Chair Stabenow, Ranking Member Boozman, and members of the Committee, the American Bankers Association (ABA) would like to thank you for holding this hearing on Farm Bill 2023: Commodity Programs, Crop Insurance, and Credit.
The American Bankers Association is the voice of the nation’s $23.6 trillion banking industry, which is composed of small, regional, and large banks that together employ more than 2 million people, safeguard $19.4 trillion in deposits and extend $12 trillion in loans. ABA is uniquely qualified to comment on agricultural credit issues as banks have provided credit to the agriculture industry since the founding of our country. Nearly 4,000 banks — 80 percent of all banks nationwide — reported agricultural loans on their books at year-end 2021 with a total outstanding portfolio of more than $179 billion, or approximately 40% of all agricultural credit in the U.S. in 2021. Small loans continue to make up almost half of banks’ farm and ranch lending with $69 billion in small and micro farm and ranch loans on the books at the end of 2021.

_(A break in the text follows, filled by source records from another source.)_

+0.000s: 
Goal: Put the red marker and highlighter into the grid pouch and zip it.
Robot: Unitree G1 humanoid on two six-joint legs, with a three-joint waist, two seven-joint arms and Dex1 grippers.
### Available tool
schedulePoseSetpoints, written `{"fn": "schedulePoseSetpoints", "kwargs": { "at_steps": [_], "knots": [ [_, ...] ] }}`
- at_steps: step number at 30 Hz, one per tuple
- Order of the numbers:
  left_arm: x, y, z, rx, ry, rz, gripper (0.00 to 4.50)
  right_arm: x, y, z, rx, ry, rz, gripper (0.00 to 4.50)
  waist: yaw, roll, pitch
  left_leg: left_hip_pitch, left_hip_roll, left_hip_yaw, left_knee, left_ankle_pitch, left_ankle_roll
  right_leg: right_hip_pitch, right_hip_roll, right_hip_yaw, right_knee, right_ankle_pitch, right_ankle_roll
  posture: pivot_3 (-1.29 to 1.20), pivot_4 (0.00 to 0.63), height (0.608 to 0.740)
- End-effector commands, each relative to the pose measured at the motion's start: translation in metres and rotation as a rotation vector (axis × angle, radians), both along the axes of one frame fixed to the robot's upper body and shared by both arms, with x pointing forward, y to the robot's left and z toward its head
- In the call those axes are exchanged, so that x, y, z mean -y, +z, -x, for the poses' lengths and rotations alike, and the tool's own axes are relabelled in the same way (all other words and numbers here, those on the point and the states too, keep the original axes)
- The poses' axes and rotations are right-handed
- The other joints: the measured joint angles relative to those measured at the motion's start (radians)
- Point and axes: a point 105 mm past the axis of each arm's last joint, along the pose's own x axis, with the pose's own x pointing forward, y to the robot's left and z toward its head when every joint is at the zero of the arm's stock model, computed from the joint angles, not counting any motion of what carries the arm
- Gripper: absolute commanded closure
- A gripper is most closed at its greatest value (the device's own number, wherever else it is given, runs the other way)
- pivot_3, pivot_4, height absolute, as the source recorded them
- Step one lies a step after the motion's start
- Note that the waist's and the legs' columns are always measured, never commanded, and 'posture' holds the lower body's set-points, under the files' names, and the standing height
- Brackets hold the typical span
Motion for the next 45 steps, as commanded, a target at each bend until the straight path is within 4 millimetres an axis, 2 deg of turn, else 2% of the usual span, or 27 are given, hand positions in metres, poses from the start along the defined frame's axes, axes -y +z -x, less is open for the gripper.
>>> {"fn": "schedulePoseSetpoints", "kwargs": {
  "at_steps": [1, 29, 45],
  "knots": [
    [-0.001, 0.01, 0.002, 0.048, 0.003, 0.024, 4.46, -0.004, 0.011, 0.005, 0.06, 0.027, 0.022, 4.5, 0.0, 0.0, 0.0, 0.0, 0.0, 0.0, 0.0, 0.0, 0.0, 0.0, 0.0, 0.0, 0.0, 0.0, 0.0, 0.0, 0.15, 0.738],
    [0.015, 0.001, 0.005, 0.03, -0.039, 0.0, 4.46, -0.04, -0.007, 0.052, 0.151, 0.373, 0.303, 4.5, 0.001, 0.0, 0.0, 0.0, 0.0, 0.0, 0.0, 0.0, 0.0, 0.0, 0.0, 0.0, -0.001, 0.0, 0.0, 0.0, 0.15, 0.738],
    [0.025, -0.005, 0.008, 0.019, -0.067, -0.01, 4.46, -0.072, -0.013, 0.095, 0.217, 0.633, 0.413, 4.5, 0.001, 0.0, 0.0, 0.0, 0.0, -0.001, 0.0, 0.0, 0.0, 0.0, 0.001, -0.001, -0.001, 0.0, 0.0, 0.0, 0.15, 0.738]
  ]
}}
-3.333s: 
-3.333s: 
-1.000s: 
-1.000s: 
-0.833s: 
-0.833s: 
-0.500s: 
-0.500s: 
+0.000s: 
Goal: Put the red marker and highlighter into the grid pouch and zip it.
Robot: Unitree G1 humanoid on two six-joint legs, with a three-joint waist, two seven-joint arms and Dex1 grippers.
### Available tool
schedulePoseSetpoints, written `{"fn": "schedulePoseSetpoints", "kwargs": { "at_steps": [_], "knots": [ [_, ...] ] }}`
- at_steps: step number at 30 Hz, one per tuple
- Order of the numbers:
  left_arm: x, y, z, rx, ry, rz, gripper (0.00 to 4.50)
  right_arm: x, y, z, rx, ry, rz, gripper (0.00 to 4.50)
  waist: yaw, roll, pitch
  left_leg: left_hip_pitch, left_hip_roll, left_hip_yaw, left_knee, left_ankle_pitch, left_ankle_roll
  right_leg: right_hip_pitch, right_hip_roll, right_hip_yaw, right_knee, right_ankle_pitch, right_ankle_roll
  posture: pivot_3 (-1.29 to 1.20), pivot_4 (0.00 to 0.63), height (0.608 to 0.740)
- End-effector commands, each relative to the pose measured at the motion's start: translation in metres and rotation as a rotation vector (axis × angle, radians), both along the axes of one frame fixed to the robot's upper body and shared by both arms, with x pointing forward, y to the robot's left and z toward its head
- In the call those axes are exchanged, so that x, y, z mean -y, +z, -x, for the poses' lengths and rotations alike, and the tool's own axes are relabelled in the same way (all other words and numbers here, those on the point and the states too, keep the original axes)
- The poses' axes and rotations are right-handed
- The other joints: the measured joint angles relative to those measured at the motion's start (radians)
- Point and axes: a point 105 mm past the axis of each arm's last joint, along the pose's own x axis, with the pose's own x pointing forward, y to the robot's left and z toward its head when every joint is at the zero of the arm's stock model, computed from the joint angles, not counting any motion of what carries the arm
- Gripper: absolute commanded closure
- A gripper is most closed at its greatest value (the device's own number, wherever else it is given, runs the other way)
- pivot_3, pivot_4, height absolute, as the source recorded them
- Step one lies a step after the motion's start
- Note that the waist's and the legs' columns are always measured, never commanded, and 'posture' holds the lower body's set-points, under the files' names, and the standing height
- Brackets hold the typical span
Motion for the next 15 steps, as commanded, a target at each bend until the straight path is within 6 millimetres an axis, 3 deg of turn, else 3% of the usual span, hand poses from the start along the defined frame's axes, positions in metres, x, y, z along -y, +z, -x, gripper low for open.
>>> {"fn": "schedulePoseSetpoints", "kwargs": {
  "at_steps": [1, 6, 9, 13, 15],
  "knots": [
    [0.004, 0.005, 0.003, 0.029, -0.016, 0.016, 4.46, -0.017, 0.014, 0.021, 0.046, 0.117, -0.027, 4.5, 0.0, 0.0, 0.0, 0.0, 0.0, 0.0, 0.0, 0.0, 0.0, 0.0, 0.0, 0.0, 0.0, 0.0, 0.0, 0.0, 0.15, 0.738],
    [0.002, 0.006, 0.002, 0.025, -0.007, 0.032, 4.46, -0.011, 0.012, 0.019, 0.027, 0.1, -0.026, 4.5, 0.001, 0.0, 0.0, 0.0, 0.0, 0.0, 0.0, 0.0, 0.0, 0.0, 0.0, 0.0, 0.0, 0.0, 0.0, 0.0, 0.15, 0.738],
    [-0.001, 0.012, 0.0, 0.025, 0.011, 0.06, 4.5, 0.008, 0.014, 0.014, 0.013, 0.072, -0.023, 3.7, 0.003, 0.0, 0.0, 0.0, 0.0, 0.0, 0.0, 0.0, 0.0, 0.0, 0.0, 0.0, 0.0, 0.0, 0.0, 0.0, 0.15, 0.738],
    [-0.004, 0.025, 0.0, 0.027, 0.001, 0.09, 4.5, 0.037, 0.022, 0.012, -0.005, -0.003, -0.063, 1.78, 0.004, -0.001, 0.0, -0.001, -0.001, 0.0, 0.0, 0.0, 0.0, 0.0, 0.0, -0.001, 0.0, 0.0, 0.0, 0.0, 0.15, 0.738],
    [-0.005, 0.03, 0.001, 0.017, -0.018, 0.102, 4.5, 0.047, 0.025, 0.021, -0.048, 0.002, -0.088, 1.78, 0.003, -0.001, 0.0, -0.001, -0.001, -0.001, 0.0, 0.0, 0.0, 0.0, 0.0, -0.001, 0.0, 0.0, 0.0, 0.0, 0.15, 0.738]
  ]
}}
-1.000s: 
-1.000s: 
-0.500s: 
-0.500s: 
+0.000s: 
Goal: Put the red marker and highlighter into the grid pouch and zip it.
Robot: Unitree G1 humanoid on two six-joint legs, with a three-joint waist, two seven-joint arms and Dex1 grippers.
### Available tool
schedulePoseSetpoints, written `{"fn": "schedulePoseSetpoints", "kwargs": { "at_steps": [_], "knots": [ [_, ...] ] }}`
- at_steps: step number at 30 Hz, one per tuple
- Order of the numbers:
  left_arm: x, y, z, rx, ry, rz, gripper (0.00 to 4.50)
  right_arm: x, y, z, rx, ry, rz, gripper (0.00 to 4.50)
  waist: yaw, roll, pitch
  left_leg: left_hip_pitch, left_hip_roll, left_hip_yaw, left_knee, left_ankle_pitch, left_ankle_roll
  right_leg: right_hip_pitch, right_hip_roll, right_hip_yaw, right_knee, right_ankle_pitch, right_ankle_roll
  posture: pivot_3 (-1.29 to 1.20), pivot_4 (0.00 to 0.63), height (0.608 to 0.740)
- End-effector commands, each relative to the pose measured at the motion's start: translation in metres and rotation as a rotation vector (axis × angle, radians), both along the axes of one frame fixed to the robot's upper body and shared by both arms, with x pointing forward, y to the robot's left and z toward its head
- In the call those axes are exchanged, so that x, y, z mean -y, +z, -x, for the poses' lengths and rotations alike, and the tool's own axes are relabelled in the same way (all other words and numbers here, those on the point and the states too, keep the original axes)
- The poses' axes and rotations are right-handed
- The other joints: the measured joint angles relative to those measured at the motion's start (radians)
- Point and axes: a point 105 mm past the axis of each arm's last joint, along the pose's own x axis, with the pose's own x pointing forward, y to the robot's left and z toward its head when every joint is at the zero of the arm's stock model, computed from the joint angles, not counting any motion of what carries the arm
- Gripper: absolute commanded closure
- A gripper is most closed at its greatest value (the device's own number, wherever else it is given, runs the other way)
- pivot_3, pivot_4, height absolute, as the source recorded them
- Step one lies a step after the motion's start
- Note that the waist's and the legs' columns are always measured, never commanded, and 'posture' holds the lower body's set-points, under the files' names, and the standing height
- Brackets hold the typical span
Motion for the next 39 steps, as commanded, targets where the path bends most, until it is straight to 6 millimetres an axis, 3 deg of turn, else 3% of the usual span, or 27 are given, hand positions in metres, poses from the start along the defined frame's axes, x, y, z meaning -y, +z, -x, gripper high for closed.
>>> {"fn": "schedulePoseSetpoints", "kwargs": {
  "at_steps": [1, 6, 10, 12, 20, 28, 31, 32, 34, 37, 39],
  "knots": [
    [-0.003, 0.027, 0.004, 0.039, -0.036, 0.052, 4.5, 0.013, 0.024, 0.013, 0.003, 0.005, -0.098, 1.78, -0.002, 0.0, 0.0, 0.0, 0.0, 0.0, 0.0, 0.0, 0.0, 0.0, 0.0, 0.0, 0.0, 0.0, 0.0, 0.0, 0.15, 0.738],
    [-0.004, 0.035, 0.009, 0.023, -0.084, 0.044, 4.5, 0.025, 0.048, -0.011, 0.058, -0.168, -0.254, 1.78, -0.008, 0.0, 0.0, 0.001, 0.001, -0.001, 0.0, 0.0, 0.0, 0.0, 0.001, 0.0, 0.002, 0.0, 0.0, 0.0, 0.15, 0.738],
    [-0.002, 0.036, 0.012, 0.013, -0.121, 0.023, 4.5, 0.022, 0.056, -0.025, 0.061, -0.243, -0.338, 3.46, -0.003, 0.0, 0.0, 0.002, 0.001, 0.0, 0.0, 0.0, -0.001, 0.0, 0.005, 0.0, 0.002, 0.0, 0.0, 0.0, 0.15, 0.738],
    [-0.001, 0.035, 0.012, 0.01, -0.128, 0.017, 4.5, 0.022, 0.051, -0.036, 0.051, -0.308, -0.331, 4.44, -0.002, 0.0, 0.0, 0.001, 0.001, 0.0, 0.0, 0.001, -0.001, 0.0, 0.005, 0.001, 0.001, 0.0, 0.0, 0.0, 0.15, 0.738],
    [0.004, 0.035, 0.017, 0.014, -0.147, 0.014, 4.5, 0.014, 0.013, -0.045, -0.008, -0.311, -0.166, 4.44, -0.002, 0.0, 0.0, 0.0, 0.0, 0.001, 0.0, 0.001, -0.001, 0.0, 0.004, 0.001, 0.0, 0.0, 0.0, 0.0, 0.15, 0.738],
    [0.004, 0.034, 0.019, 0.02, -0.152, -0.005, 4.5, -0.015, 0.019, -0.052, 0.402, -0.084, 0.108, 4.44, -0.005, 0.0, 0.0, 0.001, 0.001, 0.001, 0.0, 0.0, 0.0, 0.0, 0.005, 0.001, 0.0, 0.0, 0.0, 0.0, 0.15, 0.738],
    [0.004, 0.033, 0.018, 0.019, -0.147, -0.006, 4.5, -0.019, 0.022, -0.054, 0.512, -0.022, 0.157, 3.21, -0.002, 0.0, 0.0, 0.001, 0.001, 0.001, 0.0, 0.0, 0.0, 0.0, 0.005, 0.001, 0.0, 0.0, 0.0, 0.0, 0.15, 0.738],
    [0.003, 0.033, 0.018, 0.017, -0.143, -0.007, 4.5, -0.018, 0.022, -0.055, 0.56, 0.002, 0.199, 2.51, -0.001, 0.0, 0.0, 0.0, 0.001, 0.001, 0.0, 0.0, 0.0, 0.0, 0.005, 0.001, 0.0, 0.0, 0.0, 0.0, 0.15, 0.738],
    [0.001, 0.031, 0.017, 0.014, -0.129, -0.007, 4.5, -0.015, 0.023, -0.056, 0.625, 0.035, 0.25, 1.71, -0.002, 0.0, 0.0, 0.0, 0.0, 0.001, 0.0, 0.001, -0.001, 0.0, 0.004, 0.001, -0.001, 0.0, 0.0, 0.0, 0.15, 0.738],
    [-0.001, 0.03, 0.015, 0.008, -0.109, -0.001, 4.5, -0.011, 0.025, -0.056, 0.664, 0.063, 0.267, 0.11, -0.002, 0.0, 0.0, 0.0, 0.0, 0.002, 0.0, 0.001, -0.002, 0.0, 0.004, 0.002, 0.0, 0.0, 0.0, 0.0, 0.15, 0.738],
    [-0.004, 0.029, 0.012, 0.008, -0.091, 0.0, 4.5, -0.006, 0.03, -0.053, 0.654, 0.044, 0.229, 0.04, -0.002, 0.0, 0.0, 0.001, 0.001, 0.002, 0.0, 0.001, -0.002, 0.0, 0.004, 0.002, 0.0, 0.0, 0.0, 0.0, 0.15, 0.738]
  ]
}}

Banks continue to be one of the first places farmers and ranchers turn to when looking for agricultural loans. Agricultural credit portfolios typically finance a wide array of customers, including large and small farms, urban farmers, beginning farmers, and USDA-defined historically underserved farmers, which include women and minority farmers and ranchers. To bankers, agricultural lending is good business and credit is available to those who can demonstrate a sound business plan and the ability to repay.